TASK DESCRIPTION:
Look through the lines below and extract any with the word "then".

(DATASET EXCERPT begins)

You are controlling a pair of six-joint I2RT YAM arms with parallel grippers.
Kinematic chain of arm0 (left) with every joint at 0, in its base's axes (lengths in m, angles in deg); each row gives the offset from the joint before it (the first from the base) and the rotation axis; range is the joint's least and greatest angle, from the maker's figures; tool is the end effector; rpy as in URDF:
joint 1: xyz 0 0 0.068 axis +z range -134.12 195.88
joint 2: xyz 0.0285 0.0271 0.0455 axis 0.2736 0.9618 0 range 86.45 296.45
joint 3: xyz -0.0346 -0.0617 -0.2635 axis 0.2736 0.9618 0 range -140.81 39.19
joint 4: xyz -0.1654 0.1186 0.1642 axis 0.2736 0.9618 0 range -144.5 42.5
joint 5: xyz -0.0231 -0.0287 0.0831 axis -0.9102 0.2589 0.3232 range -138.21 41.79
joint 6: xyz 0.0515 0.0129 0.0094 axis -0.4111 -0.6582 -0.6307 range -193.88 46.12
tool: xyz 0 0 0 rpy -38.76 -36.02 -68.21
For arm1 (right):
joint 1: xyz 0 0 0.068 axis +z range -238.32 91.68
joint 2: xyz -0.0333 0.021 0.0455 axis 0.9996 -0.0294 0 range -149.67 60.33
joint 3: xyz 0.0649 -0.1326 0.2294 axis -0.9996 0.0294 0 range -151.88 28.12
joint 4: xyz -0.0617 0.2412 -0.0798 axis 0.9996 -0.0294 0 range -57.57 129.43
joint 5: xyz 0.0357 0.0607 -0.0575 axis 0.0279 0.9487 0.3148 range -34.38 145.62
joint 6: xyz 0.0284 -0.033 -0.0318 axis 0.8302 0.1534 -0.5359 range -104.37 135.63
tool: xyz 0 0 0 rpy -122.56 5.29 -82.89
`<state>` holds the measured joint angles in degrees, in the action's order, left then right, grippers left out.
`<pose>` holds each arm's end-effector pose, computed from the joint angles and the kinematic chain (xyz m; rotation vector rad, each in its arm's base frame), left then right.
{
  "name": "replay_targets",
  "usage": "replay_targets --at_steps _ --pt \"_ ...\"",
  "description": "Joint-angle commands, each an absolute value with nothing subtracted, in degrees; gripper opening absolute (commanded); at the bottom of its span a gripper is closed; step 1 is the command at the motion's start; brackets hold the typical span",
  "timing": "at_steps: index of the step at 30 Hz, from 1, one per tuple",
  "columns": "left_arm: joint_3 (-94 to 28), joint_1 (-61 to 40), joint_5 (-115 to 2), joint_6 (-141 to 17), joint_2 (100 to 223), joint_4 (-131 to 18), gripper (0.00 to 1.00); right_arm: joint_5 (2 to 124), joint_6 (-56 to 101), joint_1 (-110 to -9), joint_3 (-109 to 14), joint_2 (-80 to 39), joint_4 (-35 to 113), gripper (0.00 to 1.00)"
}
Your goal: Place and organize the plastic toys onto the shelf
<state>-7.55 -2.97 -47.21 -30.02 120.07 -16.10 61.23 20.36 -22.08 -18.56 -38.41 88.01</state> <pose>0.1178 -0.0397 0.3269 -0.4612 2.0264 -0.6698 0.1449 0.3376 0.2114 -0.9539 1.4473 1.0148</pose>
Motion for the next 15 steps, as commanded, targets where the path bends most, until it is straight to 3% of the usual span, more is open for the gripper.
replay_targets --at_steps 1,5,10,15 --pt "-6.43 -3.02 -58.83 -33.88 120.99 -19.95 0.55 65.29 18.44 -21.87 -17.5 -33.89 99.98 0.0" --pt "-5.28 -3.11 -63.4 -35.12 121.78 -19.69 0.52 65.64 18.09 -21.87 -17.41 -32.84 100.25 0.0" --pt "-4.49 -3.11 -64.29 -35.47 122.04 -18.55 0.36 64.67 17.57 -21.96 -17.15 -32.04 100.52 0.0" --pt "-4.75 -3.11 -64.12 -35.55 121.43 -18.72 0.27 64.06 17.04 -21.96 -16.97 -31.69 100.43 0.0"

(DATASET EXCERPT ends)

ANSWER TO THIS PROBLEM:
`<state>` holds the measured joint angles in degrees, in the action's order, left then right, grippers left out.
`<pose>` holds each arm's end-effector pose, computed from the joint angles and the kinematic chain (xyz m; rotation vector rad, each in its arm's base frame), left then right.

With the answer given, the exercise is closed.